ダルターノに義賊の許可証が発行されたと聞かされたラッカは歯噛みした。
ダルターノが広げて見せた許可証は仮とはいえ正式にシリルのサインも入っており、さらにはヴェルフントの王子であるシリルの口から直接言われたとあっては疑いようもない。

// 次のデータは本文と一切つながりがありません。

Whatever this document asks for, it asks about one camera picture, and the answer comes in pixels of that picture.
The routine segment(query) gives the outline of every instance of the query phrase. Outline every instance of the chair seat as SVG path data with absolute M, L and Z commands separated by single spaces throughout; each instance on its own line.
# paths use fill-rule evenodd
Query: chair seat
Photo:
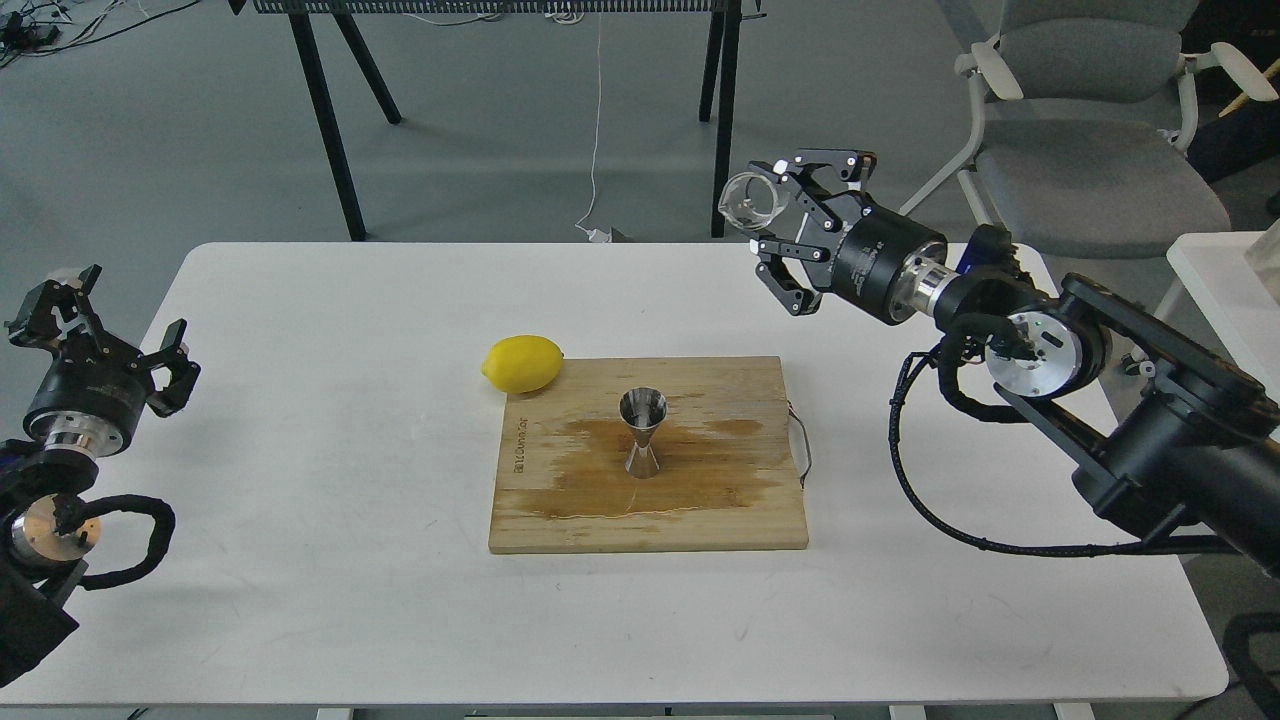
M 992 120 L 974 160 L 1014 241 L 1066 258 L 1162 256 L 1231 229 L 1217 196 L 1143 123 Z

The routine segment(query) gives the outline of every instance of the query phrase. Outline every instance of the lemon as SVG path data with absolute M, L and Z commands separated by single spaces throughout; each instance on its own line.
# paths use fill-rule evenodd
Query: lemon
M 564 354 L 541 336 L 517 334 L 498 341 L 480 365 L 480 372 L 502 392 L 534 392 L 559 374 Z

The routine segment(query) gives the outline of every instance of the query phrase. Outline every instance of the metal jigger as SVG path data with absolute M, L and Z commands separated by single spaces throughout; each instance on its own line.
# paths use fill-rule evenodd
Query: metal jigger
M 618 413 L 636 439 L 623 465 L 627 473 L 641 480 L 657 475 L 658 457 L 653 454 L 649 438 L 667 418 L 667 398 L 652 387 L 631 388 L 622 395 Z

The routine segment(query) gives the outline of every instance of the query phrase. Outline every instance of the bamboo cutting board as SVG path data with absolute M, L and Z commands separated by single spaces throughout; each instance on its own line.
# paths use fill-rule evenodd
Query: bamboo cutting board
M 667 396 L 660 470 L 623 469 L 618 400 Z M 566 360 L 547 388 L 507 398 L 489 550 L 657 552 L 809 544 L 778 357 Z

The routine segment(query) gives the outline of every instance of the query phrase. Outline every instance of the white table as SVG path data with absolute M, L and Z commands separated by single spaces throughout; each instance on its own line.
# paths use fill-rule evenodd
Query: white table
M 1009 557 L 915 515 L 886 415 L 901 357 L 937 340 L 931 320 L 888 328 L 835 297 L 791 318 L 753 264 L 741 245 L 195 250 L 145 347 L 184 316 L 204 375 L 95 488 L 172 502 L 173 550 L 143 582 L 76 593 L 83 626 L 0 703 L 678 708 L 1225 687 L 1175 557 Z M 517 333 L 573 357 L 780 355 L 815 455 L 810 547 L 490 555 L 504 398 L 479 366 Z M 1101 391 L 1073 400 L 1111 429 Z M 1125 539 L 1036 430 L 969 420 L 932 377 L 906 413 L 908 469 L 959 527 Z M 148 528 L 104 525 L 95 570 L 132 564 Z
M 1235 364 L 1276 398 L 1280 397 L 1280 304 L 1244 260 L 1244 251 L 1261 234 L 1189 233 L 1174 242 L 1167 258 Z M 1280 430 L 1271 437 L 1280 439 Z

「そこの海賊は、我が国の商業船を次々と襲い積み荷を奪っているんですよ? そんな海賊に義賊の許可証など……」
「おい、人聞きの悪いこと言うな」
突然の濡れ衣に、ダルターノは眉をひそめた。
ラッカはじろりとダルターノを睨みつける。
「しらじらしい!」
「身に覚えがねぇんだから当たり前だろ!」
「冗談も休み休み言ってください。あなたが船を襲って積み荷を奪ったという証言は――」
「ラッカ、少し待ってくれ」
それまで黙って聞いていたランドールは、怪訝そうな表情を浮かべて口をはさんだ。
ラッカは最近アルト海で暴れている海賊を追いかけていると言っていた。それがダルターノであるとも。アルト海ではサラドーラの商業船が次々に襲われて積み荷を奪われているそうで、海軍である彼としては、その犯人であるダルターノを追いかけるのは当然だろう。
だが――
「少し気になっていたんだ。ラッカ、君はサラドーラの船を襲っているのがダルターノだと言ったが、どうしてダルターノだと特定できたんだ? 海賊はほかにもいるだろう」
「それは襲われた商業船の乗組員たちから聞いたんです。船を襲った海賊は、海賊ダルターノと名乗ったと」
「馬鹿なことを言うな!」
ダルターノが憤って立ち上がる。
ランドールはダルターノを見上げてから、続けた。
「ダルターノはつい最近まで王都にいた。それ以前は海賊船ではない別の船。商業船が次々と襲われているというが、ダルターノはここのところアルト海を離れていたはずだ。それなのにどうしてダルターノがこの海に現れる?」
「それは……」
「それから、サラドーラの商業船が次々と狙われているというが、アルト海にはほかにもヴェルフントの商業船も多い。だが、どうやらヴェルフントの船には被害がないそうだ。もしダルターノが本当に商業船を狙ったとして、サラドーラの船だけを襲う理由は?」
ラッカは押し黙った。
ダルターノが「だから俺はやってない」と言いながら、ソファに座りなおす。
「ヴォルティオ公爵は、ダルターノではないと?」
「この状況では、そう考える方が自然だろう? ダルターノの名前を騙る誰か、と考えたほうがしっくりくる」
「海賊が別の海賊の名前を騙って何か徳があるんですか?」
「……海賊でなければ?」
ランドールが言うと、ラッカが目を見開いた。
シリルが腕を組んで大きく頷く。
「なるほど。海賊のふりをして船を襲う、か」
「見つけ出してぶっとばしてやる」
ダルターノがちっと舌打ちする。
ランドールはちらりとシリルを見て、そしてラッカに言った。
「信じる信じないは君の勝手だが、俺たちはなにより龍神の怒りを鎮めることを優先しなくてはいけない。そのためにはダルターノが必要だ。君がそこの義賊の許可証を見てもなおダルターノを捕らえると言うのならば、こちらとしても強硬手段に出ざるを得ないところだが……」
ラッカは大きく息を吐き出して、降参するように両手を上げた。
「わかりました。僕としても、ヴェルフント国とグラストーナ国を敵に回したくはありません。ダルターノが海で何をしようとも、手出しをしないように海軍には伝えておきます」
「助かる」
「ついでに、サラドーラの海軍の船も貸してもらえると嬉しいところだけどね」
シリルがにっこりと微笑むと、ラッカが途端に渋面になった。
サラドーラの王女カーネリアがグラストーナの王女ソフィアに惚れ薬を盛った。その件で、この王子はどこまでラッカをゆすれば気がすむのだろうか。
「……わかりました」
ラッカはがっくりと肩を落とした。